Would you win Gold for managing an age diverse workforce?

In Workforce by Judith Wardell0 Comments

The Rio Olympics has stirred the imagination and passion of our nation for the last few weeks. As we celebrate the achievements of Team GB in a series of homecoming pageants I have been reflecting on what we can learn from the Olympics in developing organisations for the future.

Our population is ageing and businesses need to retain the skills and experience of older workers. With life expectancy continuing to increase, future generations face extended working lives. It is time to think differently and design jobs and careers with a 100 year life span in mind.

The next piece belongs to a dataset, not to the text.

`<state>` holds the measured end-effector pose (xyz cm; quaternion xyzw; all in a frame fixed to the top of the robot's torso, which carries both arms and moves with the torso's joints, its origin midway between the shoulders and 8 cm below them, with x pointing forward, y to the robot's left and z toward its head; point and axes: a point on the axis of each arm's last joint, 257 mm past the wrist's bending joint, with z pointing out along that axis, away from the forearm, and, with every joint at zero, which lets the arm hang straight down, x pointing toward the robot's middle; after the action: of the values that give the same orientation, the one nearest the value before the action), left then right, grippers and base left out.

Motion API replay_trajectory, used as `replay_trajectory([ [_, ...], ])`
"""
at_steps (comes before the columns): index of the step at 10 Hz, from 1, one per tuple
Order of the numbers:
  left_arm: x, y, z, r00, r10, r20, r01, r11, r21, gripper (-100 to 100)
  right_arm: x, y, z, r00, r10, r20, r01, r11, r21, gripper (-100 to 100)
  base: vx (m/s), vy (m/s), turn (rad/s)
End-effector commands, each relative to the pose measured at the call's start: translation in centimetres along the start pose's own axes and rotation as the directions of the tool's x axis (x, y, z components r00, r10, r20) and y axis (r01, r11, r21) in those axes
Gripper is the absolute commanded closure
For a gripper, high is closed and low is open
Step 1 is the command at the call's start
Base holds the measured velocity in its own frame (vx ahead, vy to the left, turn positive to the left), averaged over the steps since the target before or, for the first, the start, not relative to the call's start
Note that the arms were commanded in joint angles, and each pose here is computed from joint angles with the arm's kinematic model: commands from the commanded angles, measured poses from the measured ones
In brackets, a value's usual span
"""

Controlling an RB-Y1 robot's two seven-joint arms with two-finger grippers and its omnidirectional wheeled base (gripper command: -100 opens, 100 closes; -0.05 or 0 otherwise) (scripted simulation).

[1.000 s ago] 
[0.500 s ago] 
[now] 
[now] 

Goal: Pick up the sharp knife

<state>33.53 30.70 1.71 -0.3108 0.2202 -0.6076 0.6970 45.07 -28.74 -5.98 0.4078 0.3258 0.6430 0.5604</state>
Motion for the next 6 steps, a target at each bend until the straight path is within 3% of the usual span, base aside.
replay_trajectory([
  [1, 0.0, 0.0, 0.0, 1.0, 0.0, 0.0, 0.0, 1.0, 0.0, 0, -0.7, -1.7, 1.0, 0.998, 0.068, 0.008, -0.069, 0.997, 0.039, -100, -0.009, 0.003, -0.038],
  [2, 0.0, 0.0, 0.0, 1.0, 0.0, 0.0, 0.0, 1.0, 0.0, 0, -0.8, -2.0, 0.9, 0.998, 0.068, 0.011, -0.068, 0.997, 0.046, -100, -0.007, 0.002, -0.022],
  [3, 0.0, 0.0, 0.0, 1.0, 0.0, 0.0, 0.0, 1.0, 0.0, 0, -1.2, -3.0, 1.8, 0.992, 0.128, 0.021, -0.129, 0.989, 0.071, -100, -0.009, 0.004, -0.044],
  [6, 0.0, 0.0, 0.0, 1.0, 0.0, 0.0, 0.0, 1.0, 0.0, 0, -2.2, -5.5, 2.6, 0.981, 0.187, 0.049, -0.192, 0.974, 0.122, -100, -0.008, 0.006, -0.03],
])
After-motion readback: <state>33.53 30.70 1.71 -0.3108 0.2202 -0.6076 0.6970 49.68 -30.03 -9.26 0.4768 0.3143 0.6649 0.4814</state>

Here are just 5 reasons why I think we can learn a lot from Team GB and how we might win Gold in organisation design and development.

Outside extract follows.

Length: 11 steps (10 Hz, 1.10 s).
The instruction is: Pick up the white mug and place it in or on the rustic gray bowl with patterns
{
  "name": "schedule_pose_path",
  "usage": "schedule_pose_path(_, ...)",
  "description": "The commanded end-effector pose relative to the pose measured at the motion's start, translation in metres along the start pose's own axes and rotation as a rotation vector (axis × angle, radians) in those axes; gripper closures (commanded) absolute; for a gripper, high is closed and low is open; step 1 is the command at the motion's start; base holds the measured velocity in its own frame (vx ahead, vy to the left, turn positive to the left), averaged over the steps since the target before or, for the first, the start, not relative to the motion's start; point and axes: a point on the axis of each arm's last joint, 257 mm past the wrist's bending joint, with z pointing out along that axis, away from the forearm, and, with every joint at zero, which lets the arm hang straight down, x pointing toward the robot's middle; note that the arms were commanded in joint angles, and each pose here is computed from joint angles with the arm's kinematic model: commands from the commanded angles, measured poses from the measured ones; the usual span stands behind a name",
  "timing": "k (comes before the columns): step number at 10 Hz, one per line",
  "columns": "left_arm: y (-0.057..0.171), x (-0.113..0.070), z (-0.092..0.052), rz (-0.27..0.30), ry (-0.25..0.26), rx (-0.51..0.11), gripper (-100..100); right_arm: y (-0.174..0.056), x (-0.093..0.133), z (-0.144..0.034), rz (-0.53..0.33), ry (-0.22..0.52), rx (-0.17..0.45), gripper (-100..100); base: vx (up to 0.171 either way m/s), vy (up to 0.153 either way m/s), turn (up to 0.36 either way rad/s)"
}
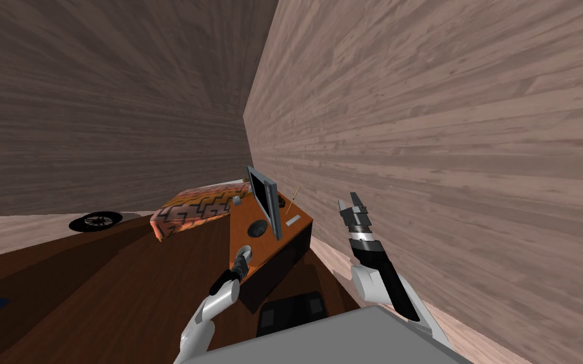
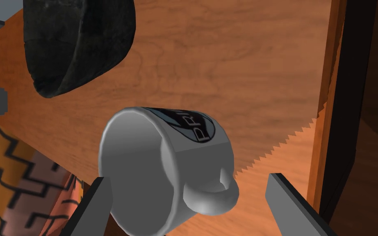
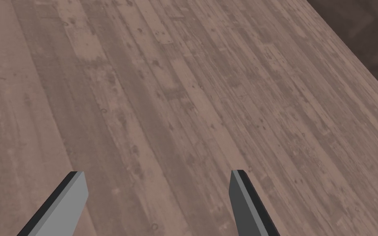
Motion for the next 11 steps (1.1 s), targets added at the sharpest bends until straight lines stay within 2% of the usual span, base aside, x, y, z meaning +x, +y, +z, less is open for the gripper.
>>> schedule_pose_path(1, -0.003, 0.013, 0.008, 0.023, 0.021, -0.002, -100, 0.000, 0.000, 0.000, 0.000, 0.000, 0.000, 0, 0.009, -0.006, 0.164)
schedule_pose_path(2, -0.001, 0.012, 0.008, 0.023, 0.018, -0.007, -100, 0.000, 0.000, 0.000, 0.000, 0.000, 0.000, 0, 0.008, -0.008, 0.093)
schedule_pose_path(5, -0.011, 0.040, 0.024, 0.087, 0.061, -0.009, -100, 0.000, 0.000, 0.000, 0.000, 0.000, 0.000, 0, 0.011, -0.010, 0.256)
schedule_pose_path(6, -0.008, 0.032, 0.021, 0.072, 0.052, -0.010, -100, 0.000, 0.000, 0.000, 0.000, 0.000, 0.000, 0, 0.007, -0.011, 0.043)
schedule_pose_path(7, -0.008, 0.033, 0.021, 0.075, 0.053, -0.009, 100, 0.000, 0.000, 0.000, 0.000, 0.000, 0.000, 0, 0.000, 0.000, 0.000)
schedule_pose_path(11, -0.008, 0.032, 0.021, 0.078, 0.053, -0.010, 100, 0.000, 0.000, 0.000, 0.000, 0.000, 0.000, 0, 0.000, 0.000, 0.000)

1. Age is no barrier to taking part or winning gold. The age range of Team GB ranged from Amy Tinkler at 16 to Nick Skelton at 59. It matters not that Nick has recently had a hip replacement nor that Amy has been studying for her GCSE exams. They are focused on the current task and have the relevant knowledge and skills and a passion to succeed.

2. Performance is measured on an outcome basis. It’s not how many hours they put in or how long they stay at the gym that’s measured; just whether they can perform at their personal best at the right time to achieve the desired goals. No one asks Tom Daley how often he goes to the pool and how long he stays there!

3.The importance of a good coach is understood and valued. Individuals understand that their coach can see things that they can’t whilst in the centre of the action and can offer a different and valuable perspective. Feedback is sought and given in a constructive way to develop performance and achieve the best results possible.

4. Performance depends on age diverse teams. Gold medals are earned by high performing teams, made up of a wide range of individuals with specialist roles. Age is no bar from being part of the team and champions who are no longer in the front line are respected as coaches and mentors.

5. Retirement is simply a career transition. Olympians don’t stop working they simply move on to a new phase in their working life. Planning and retraining for the next step takes place in good time is to ease the transition. The cyclist Joanna Rowsell Shand was already getting a taste for presenting in the BBC studio and Louis Smith has already turned his gymnast skills to ballroom dancing!

It’s time that we invested in creating workplaces that recognise and develop talent in a way that allows people to perform at their best at all stages of life.